▶ _WORK INSTRUCTION_
Your reply should be only the number of lines in the material below that include the word "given".

▶ _RECORDS TO PROCESS_
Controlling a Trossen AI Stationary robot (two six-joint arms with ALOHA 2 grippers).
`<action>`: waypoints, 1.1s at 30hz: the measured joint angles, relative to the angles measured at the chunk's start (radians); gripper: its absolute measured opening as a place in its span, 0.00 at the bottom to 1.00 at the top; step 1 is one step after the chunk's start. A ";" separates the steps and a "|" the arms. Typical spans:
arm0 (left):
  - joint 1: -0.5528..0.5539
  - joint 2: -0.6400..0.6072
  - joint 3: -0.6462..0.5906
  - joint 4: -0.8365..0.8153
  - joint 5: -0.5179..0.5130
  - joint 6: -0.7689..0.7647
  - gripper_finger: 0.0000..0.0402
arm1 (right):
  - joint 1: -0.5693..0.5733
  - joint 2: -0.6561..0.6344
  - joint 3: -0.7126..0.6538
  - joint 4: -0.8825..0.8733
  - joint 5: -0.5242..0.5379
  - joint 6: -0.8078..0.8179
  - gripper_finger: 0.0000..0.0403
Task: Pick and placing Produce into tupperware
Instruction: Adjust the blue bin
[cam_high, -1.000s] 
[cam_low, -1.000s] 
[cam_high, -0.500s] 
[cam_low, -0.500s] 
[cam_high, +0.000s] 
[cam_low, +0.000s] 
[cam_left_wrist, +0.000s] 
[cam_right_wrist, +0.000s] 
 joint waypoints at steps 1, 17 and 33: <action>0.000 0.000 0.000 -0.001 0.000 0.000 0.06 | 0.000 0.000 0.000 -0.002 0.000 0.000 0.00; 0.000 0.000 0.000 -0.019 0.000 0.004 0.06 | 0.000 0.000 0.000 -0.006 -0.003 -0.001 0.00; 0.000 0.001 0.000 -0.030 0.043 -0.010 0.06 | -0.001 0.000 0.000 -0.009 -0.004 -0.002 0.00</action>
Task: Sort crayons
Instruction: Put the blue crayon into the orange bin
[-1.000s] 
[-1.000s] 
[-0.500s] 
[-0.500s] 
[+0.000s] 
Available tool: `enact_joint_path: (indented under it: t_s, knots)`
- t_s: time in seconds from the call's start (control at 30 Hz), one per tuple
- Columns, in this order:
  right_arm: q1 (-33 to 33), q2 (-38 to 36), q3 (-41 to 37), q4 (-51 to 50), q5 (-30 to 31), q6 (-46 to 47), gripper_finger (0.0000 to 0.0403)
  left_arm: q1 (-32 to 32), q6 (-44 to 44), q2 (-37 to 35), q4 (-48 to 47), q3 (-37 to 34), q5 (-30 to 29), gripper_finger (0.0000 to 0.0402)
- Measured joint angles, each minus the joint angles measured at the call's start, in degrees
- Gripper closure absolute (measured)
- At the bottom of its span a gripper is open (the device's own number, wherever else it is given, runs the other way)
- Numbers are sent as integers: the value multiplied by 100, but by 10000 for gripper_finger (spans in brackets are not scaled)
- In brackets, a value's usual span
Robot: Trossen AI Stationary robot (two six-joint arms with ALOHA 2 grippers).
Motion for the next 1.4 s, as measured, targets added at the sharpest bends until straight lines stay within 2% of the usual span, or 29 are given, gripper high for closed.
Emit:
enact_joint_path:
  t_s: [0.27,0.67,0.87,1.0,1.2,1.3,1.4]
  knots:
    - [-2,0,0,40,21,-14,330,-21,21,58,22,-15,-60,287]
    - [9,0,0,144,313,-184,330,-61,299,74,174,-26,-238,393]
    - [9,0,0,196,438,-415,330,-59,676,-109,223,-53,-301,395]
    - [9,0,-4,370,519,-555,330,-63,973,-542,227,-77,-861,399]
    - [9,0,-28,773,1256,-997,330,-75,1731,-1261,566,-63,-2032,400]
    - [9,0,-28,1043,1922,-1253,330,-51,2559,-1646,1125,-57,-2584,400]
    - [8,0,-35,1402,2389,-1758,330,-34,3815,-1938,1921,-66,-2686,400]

▶ _ANSWER SECTION_
2